# Ingestion Service Testing (Stage 3)

## Objective
Validate `IngestionService` behavior in isolation, without running Metaflow.

## Prerequisites
1. Run from repository root.
2. Have at least one PDF in `data/`.
3. Python environment with project dependencies installed.


In [None]:
from pathlib import Path

from notebooks._utils import data_dir, list_pdfs, print_checkpoint, project_root
from src.ingest.service import IngestionService

ROOT = project_root()
DATA_DIR = data_dir()
PDFS = list_pdfs(DATA_DIR)

print("ROOT:", ROOT)
print("DATA_DIR:", DATA_DIR)
print(f"Found {len(PDFS)} PDFs")
assert PDFS, "No PDF files found in data/"
print_checkpoint("setup complete")


## 1) Discovery behavior

Checks:
1. files are discovered recursively
2. result is deterministic (sorted)


In [None]:
service = IngestionService()
files = service.discover_pdf_files(DATA_DIR)

assert files == sorted(files), "discover_pdf_files must return sorted results"
assert all(p.suffix.lower() == ".pdf" for p in files), "discovery should include only PDFs"

print("First 5 discovered files:")
for p in files[:5]:
    print("-", p.name)
print_checkpoint("discovery assertions passed")
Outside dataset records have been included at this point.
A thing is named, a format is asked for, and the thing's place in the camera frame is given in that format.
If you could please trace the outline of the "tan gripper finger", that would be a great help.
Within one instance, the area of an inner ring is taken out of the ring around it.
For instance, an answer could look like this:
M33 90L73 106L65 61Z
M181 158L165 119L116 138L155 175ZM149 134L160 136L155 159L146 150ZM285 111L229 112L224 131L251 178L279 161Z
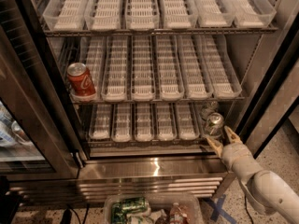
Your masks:
M209 137L206 140L209 143L209 145L213 148L217 156L220 158L223 151L223 144L220 141Z
M228 137L229 142L232 143L241 143L240 137L229 127L225 126L224 131Z

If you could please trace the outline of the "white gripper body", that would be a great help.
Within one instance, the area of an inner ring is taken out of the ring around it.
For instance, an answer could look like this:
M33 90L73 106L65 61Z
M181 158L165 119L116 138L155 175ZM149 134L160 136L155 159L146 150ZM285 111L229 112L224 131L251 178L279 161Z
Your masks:
M253 156L244 144L232 143L223 148L221 160L236 175L245 175Z

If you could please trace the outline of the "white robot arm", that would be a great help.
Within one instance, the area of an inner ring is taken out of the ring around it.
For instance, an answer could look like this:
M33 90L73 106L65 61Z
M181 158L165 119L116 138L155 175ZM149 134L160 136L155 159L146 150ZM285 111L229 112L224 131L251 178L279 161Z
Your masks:
M235 174L250 205L262 215L278 212L291 224L299 224L299 196L279 175L264 169L230 127L225 126L224 131L227 145L212 137L206 140Z
## 2) Parser invocation through service

Parse a single sample PDF via service boundary.


In [None]:
sample = files[0]
parsed = service.parse_pdf(sample)

assert parsed.sections, "Expected non-empty parsed sections"
assert parsed.parser_version, "Expected parser version"

print("sample:", sample.name)
print("language:", parsed.language)
print("sections:", list(parsed.sections.keys()))
print("links:", parsed.links[:5])
print_checkpoint("service parse assertions passed")
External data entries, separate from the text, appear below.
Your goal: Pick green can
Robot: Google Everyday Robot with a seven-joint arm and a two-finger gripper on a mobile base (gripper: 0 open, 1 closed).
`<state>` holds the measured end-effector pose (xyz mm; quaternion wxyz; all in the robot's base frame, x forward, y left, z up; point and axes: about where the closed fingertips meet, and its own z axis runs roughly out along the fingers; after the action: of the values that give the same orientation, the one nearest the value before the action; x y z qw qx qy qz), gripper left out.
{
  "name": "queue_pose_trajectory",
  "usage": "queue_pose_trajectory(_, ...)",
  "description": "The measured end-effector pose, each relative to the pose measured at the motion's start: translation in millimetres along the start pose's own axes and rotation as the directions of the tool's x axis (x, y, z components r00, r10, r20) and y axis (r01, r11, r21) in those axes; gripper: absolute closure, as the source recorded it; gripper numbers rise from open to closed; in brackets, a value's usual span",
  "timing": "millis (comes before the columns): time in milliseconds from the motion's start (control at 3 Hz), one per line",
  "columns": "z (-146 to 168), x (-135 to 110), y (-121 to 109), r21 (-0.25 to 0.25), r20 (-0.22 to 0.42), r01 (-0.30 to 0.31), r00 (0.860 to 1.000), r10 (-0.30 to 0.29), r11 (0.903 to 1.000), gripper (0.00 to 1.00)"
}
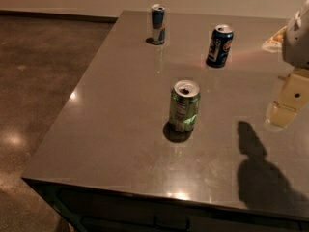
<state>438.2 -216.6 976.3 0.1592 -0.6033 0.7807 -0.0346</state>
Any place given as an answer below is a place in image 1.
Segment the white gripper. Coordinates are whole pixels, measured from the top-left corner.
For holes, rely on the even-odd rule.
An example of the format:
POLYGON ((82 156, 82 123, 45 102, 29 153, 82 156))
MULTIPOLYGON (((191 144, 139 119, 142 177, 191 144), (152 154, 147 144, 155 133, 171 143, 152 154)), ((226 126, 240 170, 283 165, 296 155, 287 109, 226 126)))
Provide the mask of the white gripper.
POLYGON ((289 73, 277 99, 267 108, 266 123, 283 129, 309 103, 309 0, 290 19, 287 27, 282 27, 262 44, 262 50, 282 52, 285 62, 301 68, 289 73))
## 3) Deterministic helper checks

Validate deterministic identity helper behavior.


In [None]:
sample = files[0]
external_id_1 = service._build_candidate_external_id(sample)
external_id_2 = service._build_candidate_external_id(sample)

assert external_id_1 == external_id_2, "external_id helper should be deterministic"
assert external_id_1.startswith("resume_file:"), "external_id prefix changed unexpectedly"

name = service._infer_candidate_name(sample)
assert isinstance(name, str) and name.strip(), "inferred candidate name should be non-empty"

print("external_id:", external_id_1)
print("inferred_name:", name)
print_checkpoint("helper assertions passed")


## 4) Dry-run ingestion simulation notes

This notebook intentionally does not run `ingest_pdf` against DB by default.

If you want full persistence checks, use `repositories_smoke_testing.ipynb` and/or run Metaflow flow.


## Summary (fill after run)

- Discovery assertions: pass/fail
- Parse-through-service assertions: pass/fail
- Deterministic helper assertions: pass/fail


## Next actions

1. If parse results look wrong, debug in `parsers_testing.ipynb` first.
2. If service helpers break, add/update unit tests in `tests/test_ingest_service.py`.